* What to produce
Print the lines of the listing below verbatim from its first line through the line bearing "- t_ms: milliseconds". Any pictures are to be omitted.

* Stored data
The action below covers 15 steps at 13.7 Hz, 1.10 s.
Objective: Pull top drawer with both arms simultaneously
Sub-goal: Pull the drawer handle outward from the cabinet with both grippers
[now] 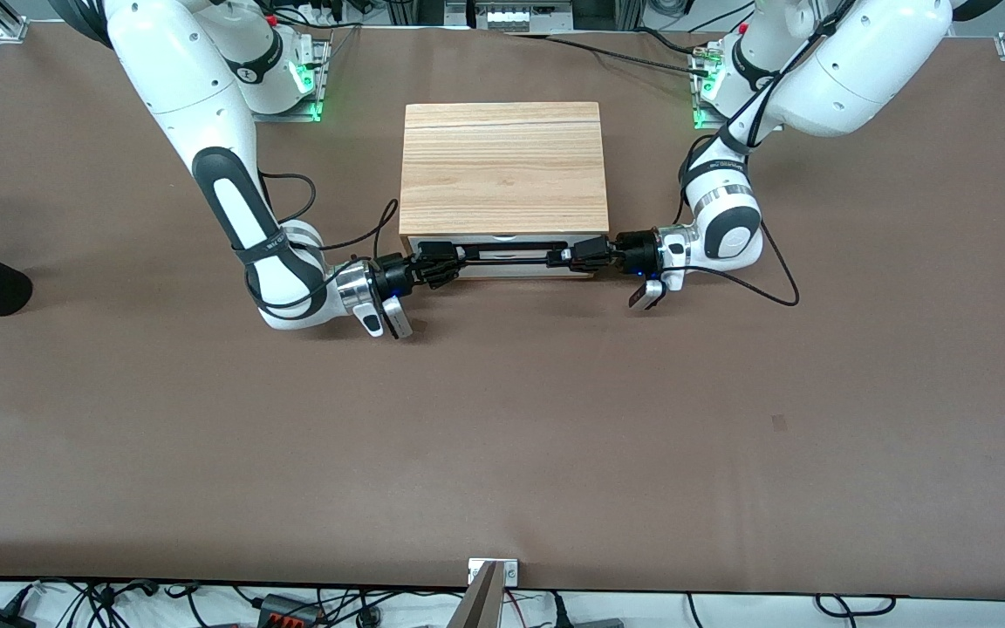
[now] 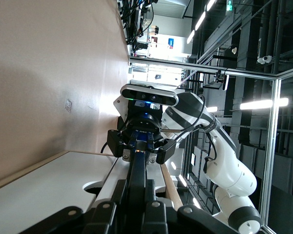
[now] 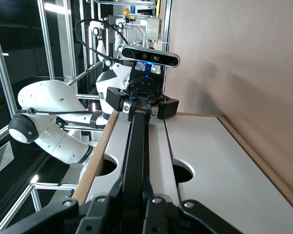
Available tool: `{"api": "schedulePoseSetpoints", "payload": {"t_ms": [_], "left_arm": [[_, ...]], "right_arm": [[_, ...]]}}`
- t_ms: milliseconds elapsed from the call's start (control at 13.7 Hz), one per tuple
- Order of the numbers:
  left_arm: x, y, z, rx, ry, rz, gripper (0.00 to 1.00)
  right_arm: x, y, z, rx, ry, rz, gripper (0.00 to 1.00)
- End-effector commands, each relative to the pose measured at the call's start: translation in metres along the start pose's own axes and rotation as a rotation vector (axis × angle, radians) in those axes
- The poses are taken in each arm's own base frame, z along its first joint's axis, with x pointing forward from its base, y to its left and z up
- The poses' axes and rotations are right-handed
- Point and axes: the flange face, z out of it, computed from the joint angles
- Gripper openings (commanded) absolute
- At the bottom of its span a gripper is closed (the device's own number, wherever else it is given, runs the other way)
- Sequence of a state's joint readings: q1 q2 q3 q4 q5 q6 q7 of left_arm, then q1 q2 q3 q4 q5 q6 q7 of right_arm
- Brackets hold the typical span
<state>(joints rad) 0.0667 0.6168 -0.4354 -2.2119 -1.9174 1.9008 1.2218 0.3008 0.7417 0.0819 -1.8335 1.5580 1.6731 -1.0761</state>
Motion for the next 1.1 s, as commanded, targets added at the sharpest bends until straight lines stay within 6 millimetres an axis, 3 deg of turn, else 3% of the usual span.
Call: {"api": "schedulePoseSetpoints", "payload": {"t_ms": [0, 439, 585, 1024], "left_arm": [[-0.014, 0.003, 0.013, -0.023, -0.002, 0.015, 0.16], [0.002, 0.007, 0.014, 0.013, 0.026, 0.091, 0.16], [0.014, -0.002, 0.017, 0.008, 0.04, 0.15, 0.16], [0.052, 0.01, 0.012, 0.08, 0.095, 0.235, 0.15]], "right_arm": [[0.017, 0.007, 0.001, 0.001, 0.015, -0.055, 0.0], [0.049, 0.031, -0.007, 0.003, 0.037, -0.076, 0.0], [0.054, 0.038, -0.011, 0.0, 0.043, -0.079, 0.0], [0.079, 0.037, -0.035, -0.008, 0.085, -0.122, 0.0]]}}
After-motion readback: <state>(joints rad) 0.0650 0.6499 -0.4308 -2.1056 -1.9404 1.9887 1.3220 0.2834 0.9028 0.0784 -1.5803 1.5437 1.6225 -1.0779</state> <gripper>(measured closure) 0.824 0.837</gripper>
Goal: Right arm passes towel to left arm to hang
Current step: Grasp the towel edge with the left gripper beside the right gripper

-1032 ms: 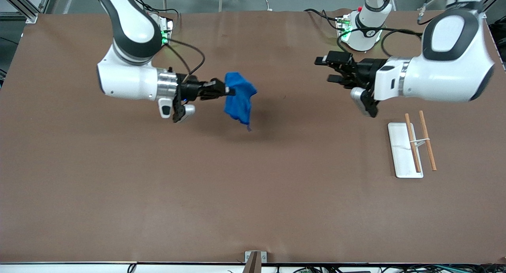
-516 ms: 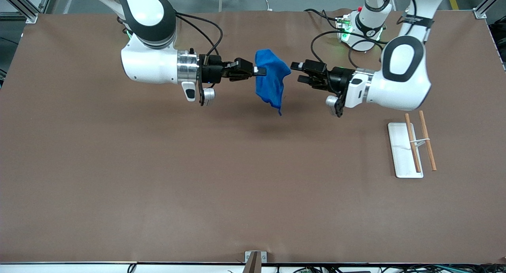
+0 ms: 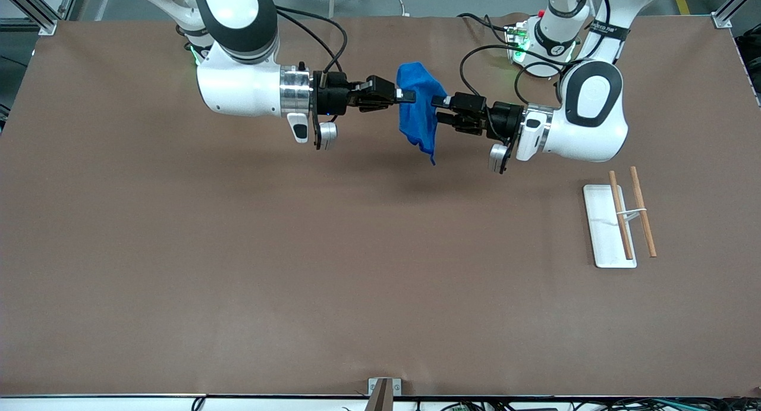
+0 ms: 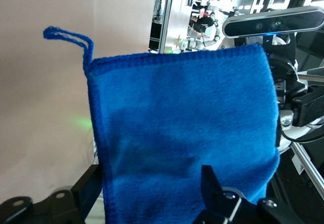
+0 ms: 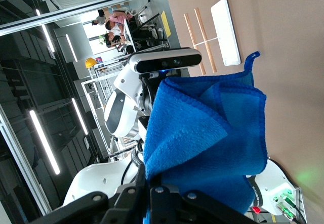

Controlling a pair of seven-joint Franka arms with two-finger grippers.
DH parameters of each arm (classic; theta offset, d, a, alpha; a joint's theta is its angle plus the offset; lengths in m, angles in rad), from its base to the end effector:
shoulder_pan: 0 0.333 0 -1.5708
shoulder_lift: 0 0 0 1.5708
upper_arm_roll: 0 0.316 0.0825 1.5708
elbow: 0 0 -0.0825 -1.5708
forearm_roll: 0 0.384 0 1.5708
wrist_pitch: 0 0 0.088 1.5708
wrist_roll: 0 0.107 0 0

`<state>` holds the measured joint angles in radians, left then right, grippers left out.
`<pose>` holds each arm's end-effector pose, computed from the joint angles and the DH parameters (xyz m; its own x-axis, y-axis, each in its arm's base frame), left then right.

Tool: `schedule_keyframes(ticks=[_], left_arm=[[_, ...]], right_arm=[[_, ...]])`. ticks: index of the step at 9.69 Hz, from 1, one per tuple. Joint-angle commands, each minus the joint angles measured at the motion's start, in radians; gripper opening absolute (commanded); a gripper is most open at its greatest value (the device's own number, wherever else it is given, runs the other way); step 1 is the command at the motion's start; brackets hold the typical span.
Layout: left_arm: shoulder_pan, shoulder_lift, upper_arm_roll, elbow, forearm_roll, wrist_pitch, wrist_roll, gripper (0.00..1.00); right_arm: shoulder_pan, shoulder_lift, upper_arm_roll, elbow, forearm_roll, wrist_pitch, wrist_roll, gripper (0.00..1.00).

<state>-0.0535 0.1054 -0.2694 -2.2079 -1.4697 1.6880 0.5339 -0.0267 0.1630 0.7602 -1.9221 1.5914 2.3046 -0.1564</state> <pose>0.4644 -0.2542 0.3697 0.9433 -0.2685 -0.1951 0.1512 -0.1757 0.9728 0.4614 0.4163 0.4764 0.9604 0.0010 -0.2785 -0.2719 -0.2135 -0.9384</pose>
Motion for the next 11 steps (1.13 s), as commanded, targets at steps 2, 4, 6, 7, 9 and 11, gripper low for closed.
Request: schedule_keyframes(ticks=[2, 4, 6, 7, 9, 11], left_arm=[[-0.005, -0.004, -0.004, -0.058, -0.092, 0.032, 0.049, 0.84], [-0.008, 0.006, -0.033, -0.075, -0.103, 0.071, 0.079, 0.82], [-0.008, 0.036, -0.074, -0.076, -0.159, 0.140, 0.107, 0.82], [-0.006, 0.045, -0.083, -0.076, -0.162, 0.156, 0.119, 0.82], [0.001, 0.039, -0.083, -0.072, -0.196, 0.159, 0.129, 0.70], [0.006, 0.034, -0.083, -0.070, -0.236, 0.159, 0.162, 0.23]], right_arm=[[-0.001, 0.004, 0.008, 0.006, 0.033, 0.013, -0.008, 0.00], [-0.001, 0.004, 0.008, 0.006, 0.033, 0.015, -0.009, 0.00], [0.001, 0.004, 0.010, 0.006, 0.033, 0.015, -0.009, 0.00], [0.001, 0.004, 0.010, 0.006, 0.033, 0.015, -0.008, 0.00], [0.001, 0.004, 0.010, 0.006, 0.033, 0.015, -0.008, 0.00], [0.001, 0.004, 0.010, 0.006, 0.033, 0.013, -0.009, 0.00]])
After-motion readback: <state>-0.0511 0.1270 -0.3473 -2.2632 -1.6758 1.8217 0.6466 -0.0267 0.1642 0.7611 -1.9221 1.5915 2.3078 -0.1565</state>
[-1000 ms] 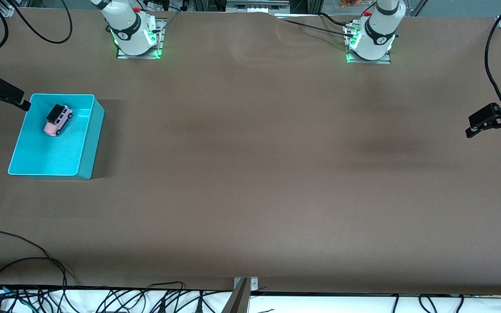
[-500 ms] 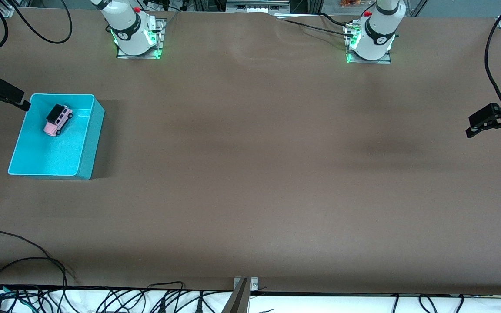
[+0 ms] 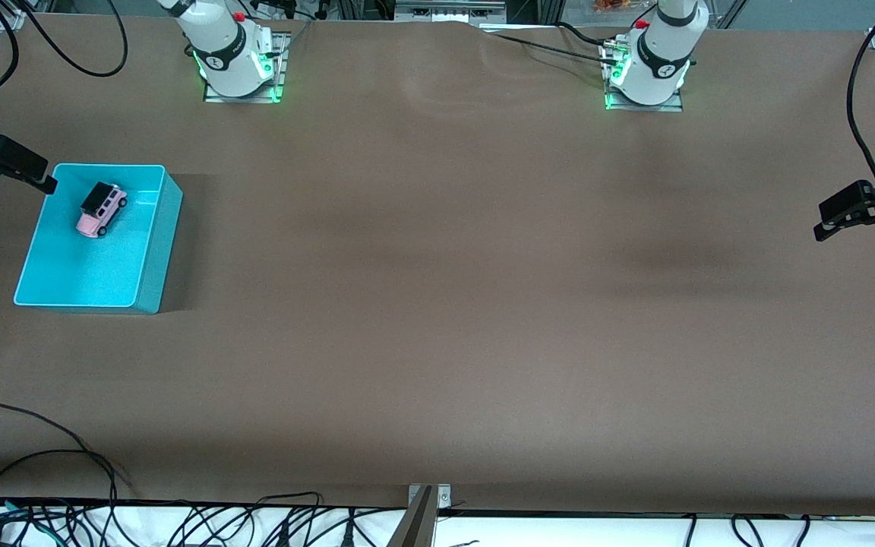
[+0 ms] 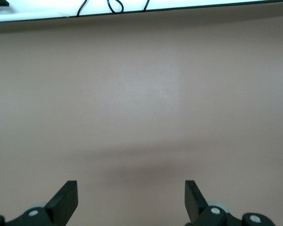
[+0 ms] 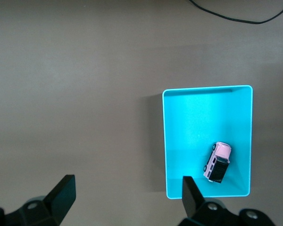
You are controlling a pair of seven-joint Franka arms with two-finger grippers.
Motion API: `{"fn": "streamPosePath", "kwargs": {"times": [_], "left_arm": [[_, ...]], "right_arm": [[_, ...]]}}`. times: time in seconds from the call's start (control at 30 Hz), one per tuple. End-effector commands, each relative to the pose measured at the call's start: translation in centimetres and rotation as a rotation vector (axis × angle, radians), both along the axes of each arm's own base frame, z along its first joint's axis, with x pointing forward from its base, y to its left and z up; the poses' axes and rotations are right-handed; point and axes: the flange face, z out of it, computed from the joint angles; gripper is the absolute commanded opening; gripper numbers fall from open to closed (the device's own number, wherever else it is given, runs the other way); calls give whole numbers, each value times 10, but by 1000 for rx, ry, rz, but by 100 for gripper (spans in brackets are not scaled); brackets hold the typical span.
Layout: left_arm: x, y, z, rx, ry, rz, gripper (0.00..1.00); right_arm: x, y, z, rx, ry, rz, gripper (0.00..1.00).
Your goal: Wind and store pink jeep toy
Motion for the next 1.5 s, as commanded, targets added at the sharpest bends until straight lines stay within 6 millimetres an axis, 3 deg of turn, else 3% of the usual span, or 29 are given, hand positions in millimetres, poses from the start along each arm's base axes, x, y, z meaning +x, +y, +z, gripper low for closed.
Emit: {"fn": "streamPosePath", "kwargs": {"times": [0.0, 1.47], "left_arm": [[3, 1, 5, 11, -4, -8, 100], [2, 0, 5, 10, -2, -8, 100]], "right_arm": [[0, 0, 6, -22, -9, 12, 100], [8, 2, 9, -61, -61, 7, 100]]}}
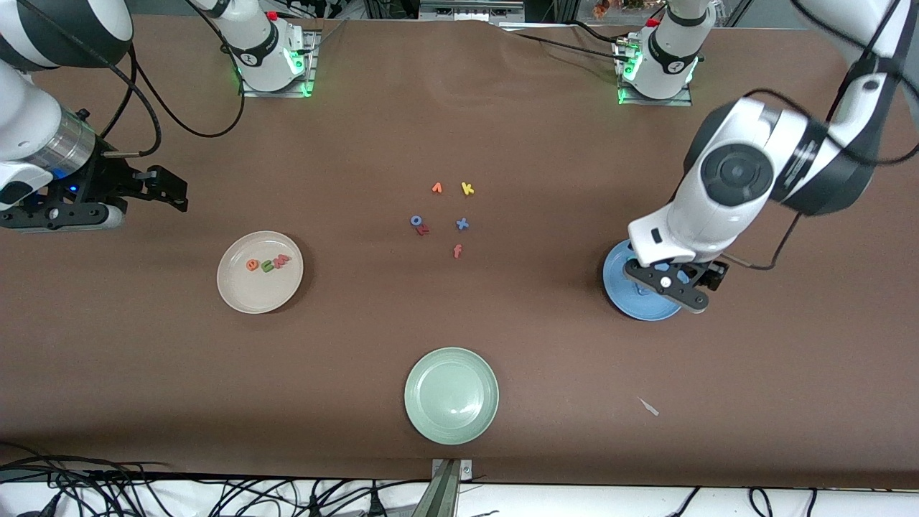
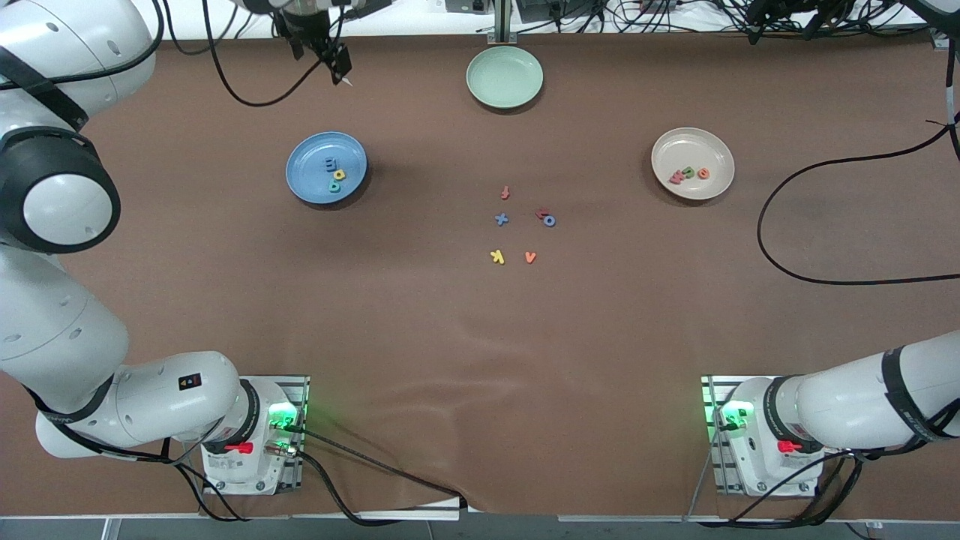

* Answer to this task
The action below covers 15 steps at 13.7 Hz, 1.10 s.
Objective: Pull top drawer with both arms simultaneously
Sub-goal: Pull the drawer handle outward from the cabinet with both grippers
[now] 
[now] 
[now] 
Available tool: `{"api": "schedulePoseSetpoints", "payload": {"t_ms": [_], "left_arm": [[_, ...]], "right_arm": [[_, ...]]}}`
- t_ms: milliseconds elapsed from the call's start (control at 13.7 Hz), one per tuple

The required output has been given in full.